→ Collected material:
....
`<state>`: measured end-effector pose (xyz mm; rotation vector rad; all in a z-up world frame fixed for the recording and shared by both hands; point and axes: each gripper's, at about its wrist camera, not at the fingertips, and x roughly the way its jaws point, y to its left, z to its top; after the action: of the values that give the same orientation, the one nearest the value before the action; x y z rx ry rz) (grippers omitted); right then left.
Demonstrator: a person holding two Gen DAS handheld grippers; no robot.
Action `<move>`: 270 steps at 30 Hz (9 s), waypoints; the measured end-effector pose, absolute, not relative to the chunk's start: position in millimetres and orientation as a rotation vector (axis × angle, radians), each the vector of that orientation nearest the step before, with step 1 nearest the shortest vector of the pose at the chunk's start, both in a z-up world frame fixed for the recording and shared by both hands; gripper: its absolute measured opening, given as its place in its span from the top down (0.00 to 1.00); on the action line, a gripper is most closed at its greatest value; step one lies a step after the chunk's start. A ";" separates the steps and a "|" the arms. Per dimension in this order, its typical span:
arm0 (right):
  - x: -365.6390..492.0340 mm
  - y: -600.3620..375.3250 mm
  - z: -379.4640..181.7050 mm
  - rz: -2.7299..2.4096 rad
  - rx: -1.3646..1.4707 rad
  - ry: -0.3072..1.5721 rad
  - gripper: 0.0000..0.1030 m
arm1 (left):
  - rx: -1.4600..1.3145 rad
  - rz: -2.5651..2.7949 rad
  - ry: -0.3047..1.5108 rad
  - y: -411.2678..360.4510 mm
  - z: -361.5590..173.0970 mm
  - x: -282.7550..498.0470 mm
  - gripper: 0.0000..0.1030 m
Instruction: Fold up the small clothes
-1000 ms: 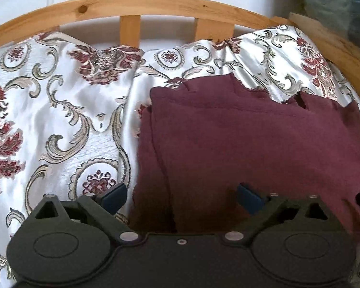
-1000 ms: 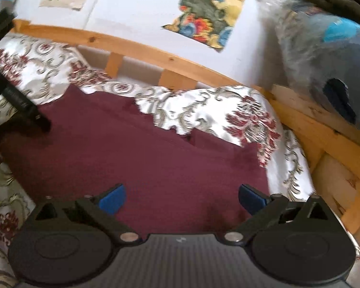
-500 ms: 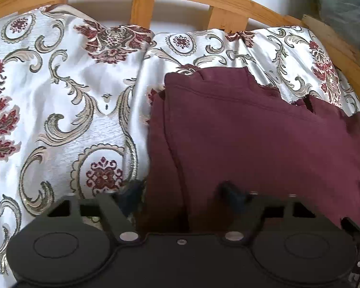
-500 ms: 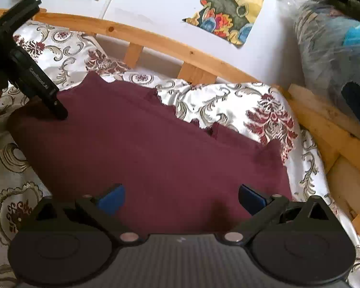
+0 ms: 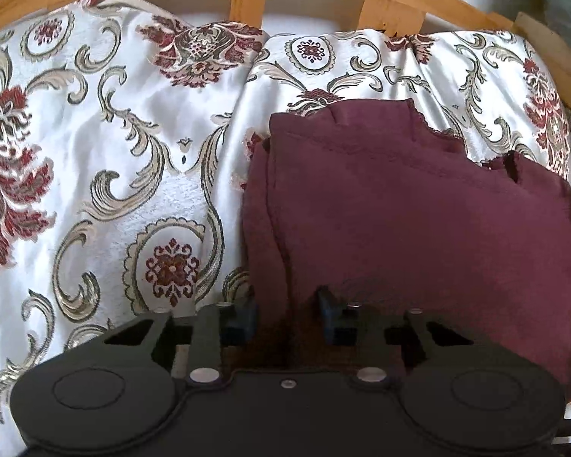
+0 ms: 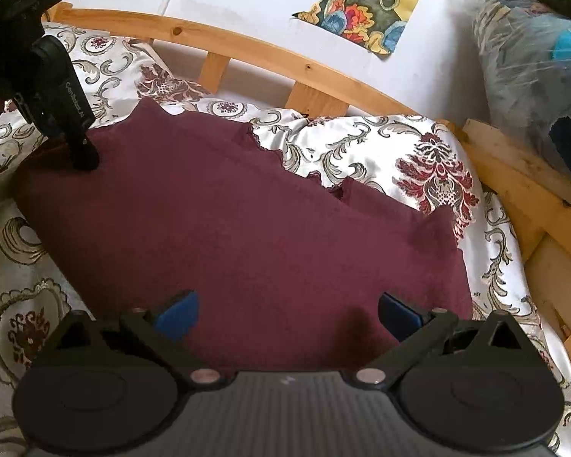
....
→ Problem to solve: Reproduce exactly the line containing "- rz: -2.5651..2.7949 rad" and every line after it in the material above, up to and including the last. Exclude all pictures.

→ Output for this exercise:
  - rz: -2.5651..2.7949 rad
  - ry: -0.3047..1.5108 rad
  - y: -411.2678..360.4510 mm
  - z: -361.5590..173.0970 mm
  - x: -282.7550..498.0470 mm
  - gripper: 0.0000..0.1030 m
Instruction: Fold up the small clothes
-1000 ms: 
-1000 ms: 
-500 ms: 
-500 ms: 
+0 ms: 
+0 ms: 

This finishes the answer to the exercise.